TO THE DEVELOPMENT AND LICENSE AGREEMENT
This Amendment No. 1 to the Development and License Agreement (this “Amendment No. 1”) is effective as of , 2015 by and between PARI PHARMA GMBH, a German corporation, with a principal place of business at Xxxxxxxxxxx 0, X-00000 Xxxxxxxxx, Xxxxxxx (“PARI”), and RAPTOR PHARMACEUTICALS, INC., a Delaware corporation, with a place of business at 0 Xxxxxxxx Xxxxxxx, Xxxxx 000, Xxxxxx XX 00000 (“RAPTOR”) (each of RAPTOR and PARI being individually a “Party” and together the “Parties”).
A. WHEREAS, PARI and MPEX Pharmaceuticals, Inc. (“MPEX”) were parties to a certain development and license agreement dated as of February 11, 2006 (the “Development Agreement”), and work under the Development Agreement resulted in a Drug Product meeting Performance Specification A as defined in Exhibit. 6.1 of the Development Agreement.
B. WHEREAS, the Development Agreement has been transferred and assigned to RAPTOR and RAPTOR has assumed and has agreed to be bound by all the obligations of MPEX under the Development Agreement.
C. WHEREAS, the Parties wish to amend the Development Agreement.
NOW, THEREFORE, the Parties agree to the following:
1. Definitions.
“Force Majeure” shall mean any event beyond its reasonable control that render its performance impossible or commercially impracticable, including: accidents (environmental, toxic spill, etc.); acts of God; biological or nuclear incidents; casualties; earthquakes; pandemic flu; fires; floods; governmental acts (but for the avoidance of doubt, excluding delays caused by any Regulatory Authority or a Party’s freedom to operate); orders or restrictions; local, national or state emergency; power failure and power outages; acts of terrorism; strike; and war.

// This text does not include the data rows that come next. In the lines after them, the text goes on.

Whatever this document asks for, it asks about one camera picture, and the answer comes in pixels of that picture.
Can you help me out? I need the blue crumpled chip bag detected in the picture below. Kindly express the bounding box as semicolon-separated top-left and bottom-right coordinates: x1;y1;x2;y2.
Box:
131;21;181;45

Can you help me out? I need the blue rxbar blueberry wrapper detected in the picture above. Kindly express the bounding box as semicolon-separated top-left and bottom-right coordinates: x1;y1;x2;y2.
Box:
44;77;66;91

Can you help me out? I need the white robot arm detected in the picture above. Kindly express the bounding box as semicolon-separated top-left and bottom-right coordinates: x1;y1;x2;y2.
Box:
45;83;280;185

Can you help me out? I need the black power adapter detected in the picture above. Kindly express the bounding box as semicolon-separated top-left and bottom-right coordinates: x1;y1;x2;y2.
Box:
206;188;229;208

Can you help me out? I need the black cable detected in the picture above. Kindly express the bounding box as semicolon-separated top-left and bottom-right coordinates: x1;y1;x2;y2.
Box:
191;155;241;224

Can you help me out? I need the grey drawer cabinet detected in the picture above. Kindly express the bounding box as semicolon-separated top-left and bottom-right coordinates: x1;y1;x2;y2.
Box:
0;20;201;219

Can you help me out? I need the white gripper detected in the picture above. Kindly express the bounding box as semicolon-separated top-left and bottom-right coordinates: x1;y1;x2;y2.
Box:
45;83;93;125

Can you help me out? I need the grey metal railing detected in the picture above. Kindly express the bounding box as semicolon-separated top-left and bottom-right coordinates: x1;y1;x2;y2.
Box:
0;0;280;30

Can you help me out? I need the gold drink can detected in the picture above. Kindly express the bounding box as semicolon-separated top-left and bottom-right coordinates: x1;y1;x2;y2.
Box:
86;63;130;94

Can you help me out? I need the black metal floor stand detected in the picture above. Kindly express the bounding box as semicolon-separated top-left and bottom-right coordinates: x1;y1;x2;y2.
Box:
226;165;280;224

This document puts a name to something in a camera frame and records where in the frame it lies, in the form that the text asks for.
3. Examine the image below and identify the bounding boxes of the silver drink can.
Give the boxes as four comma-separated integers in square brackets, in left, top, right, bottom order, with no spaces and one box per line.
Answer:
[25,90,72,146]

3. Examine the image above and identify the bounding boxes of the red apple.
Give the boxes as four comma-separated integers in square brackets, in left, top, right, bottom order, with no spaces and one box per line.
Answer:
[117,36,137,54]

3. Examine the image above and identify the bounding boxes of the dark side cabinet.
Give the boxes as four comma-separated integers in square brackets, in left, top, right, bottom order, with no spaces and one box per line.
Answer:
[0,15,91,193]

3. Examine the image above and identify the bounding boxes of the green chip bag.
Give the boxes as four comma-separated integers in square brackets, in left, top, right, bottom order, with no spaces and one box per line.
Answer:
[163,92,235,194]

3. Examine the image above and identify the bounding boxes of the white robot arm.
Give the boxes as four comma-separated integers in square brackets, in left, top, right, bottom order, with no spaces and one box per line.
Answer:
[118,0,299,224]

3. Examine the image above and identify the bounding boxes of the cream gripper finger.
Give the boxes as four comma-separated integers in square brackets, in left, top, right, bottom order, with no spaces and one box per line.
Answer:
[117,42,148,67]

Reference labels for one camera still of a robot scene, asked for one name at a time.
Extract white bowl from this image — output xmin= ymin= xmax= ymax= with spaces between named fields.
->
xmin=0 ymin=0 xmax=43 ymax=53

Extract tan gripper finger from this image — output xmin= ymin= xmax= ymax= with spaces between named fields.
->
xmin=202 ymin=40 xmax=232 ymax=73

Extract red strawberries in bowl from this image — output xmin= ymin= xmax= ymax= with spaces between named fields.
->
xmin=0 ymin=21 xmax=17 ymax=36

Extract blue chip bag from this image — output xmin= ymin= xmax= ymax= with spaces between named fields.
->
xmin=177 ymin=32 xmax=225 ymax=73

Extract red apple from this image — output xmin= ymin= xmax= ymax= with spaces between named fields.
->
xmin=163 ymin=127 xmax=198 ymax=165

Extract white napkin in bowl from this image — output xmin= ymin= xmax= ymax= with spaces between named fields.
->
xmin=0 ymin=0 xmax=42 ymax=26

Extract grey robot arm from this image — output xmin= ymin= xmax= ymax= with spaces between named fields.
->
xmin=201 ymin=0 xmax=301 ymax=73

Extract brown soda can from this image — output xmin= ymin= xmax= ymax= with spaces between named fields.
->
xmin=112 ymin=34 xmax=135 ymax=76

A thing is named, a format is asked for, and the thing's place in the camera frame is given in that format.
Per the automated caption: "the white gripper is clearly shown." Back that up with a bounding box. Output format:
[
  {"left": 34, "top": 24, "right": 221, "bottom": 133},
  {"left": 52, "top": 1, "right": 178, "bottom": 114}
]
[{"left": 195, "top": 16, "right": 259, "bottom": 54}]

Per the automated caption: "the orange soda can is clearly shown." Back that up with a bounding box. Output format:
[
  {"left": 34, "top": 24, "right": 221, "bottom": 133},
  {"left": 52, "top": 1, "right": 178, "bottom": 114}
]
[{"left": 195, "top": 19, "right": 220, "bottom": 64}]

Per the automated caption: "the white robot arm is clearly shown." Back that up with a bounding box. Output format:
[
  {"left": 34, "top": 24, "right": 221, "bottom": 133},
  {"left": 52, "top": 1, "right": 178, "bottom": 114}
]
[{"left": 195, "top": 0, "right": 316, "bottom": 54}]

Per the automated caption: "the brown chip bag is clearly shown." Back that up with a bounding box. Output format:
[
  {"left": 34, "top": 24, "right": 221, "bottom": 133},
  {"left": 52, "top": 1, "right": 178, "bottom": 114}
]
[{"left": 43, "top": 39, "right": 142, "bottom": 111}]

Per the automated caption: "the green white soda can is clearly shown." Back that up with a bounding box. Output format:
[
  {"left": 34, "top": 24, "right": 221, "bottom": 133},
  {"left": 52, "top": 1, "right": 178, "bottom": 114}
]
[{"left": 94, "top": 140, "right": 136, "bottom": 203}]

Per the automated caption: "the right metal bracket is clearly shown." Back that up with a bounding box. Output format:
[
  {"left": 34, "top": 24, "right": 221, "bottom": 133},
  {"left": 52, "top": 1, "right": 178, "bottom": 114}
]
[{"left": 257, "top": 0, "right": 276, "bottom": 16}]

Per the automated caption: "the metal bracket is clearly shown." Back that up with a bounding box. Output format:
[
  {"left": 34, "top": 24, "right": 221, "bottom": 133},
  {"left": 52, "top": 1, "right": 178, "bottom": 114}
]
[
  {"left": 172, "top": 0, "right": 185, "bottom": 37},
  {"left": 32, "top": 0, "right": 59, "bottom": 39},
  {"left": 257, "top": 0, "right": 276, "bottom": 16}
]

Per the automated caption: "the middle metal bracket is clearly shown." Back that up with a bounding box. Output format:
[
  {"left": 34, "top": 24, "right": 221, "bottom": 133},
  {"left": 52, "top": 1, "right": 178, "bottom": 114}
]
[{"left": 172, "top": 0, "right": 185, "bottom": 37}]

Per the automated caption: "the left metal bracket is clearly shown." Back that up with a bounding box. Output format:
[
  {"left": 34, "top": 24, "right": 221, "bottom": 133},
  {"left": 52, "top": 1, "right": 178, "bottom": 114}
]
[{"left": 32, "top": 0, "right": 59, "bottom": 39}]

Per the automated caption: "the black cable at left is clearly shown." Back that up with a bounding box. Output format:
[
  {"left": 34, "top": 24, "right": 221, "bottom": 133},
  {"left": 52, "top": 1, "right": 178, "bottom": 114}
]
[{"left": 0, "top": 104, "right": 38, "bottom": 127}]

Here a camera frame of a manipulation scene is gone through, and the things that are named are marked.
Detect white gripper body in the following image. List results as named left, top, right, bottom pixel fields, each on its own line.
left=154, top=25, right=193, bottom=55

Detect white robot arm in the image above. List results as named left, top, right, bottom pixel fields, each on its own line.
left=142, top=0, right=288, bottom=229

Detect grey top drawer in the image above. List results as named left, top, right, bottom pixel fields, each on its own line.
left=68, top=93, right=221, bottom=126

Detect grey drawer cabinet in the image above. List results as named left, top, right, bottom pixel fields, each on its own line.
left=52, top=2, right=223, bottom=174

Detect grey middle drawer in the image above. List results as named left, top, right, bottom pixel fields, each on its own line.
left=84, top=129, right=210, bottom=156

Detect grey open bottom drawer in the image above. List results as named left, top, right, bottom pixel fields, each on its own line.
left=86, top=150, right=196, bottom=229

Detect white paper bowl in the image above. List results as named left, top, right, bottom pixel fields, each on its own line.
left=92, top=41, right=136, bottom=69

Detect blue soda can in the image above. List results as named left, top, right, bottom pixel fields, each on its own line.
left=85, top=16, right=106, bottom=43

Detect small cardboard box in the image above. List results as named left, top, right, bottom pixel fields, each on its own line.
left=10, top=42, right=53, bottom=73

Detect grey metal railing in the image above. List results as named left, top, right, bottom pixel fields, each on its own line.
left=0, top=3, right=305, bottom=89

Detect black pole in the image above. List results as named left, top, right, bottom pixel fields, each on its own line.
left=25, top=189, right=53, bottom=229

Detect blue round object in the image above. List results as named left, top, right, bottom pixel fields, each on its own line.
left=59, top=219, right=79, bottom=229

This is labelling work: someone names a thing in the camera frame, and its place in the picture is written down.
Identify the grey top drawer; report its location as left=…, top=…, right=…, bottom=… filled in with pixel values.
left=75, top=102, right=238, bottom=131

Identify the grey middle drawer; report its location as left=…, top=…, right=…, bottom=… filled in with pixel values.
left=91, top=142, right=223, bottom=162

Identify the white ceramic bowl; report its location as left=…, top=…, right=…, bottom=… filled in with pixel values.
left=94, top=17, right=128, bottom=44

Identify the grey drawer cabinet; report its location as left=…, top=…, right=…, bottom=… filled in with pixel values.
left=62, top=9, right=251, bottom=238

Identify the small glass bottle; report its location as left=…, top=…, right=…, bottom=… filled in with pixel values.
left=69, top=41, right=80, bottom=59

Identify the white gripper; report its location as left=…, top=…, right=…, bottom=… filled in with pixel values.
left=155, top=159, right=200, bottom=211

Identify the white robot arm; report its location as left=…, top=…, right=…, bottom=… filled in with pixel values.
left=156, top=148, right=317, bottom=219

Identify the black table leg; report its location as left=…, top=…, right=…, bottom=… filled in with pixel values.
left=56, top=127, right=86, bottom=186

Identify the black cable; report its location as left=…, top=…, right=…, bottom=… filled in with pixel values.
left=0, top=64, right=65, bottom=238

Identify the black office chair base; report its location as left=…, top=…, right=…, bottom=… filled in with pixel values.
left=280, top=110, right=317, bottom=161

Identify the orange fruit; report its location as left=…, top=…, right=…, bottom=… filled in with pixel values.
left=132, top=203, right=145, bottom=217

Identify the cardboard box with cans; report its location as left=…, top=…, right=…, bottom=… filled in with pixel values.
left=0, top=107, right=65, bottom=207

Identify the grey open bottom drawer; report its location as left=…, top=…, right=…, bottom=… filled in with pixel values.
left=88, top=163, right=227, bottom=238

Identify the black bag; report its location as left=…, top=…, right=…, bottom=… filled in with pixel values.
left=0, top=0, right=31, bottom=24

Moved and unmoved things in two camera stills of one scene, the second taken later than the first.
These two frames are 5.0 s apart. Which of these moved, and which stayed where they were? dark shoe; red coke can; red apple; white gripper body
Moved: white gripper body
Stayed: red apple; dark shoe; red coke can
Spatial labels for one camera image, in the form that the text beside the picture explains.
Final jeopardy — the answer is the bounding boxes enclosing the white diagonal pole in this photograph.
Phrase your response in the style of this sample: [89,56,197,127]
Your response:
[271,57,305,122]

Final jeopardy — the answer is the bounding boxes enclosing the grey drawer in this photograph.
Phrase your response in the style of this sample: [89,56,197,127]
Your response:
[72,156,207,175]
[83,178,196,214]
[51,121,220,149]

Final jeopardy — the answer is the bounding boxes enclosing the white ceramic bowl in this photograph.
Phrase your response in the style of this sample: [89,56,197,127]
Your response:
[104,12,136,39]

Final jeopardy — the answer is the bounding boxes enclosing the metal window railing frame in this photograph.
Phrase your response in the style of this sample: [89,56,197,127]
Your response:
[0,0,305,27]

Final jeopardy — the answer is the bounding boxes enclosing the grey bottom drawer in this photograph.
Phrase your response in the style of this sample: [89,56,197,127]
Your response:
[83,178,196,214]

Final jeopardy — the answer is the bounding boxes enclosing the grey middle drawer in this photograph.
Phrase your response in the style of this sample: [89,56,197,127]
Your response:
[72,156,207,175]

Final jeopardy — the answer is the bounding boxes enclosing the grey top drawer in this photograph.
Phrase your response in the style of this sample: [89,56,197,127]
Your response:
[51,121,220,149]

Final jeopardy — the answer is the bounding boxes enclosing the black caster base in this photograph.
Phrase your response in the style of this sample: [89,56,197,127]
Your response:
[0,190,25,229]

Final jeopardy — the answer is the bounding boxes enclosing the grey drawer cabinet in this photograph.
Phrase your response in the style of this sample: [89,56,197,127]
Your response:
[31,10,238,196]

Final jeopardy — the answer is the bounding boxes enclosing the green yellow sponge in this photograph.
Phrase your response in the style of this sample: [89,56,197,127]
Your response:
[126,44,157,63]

“Drug Product” shall mean RAPTOR’s proprietary drug formulation for pulmonary administration (which, for the avoidance of doubt, also includes MPEX’s proprietary drug formulation which is currently owned by RAPTOR) which includes levofloxacin alone or in addition to one or more other substances, chemicals or ingredients, which shall be promoted, provided and sold for use exclusively with PARI’s proprietary inhalation delivery device which is based on the eFlow technology.
2. RAPTOR hereby agrees to comply with all the diligence milestones set forth in Schedule A below with respect to the development and commercialization of the Drug Product in the United States (the “Diligence Milestones”). Notwithstanding anything to the contrary in the
[***] Certain information in this document has been omitted and filed separately with the Securities and Exchange Commission Confidential treatment has been requested with respect to portions of this agreement.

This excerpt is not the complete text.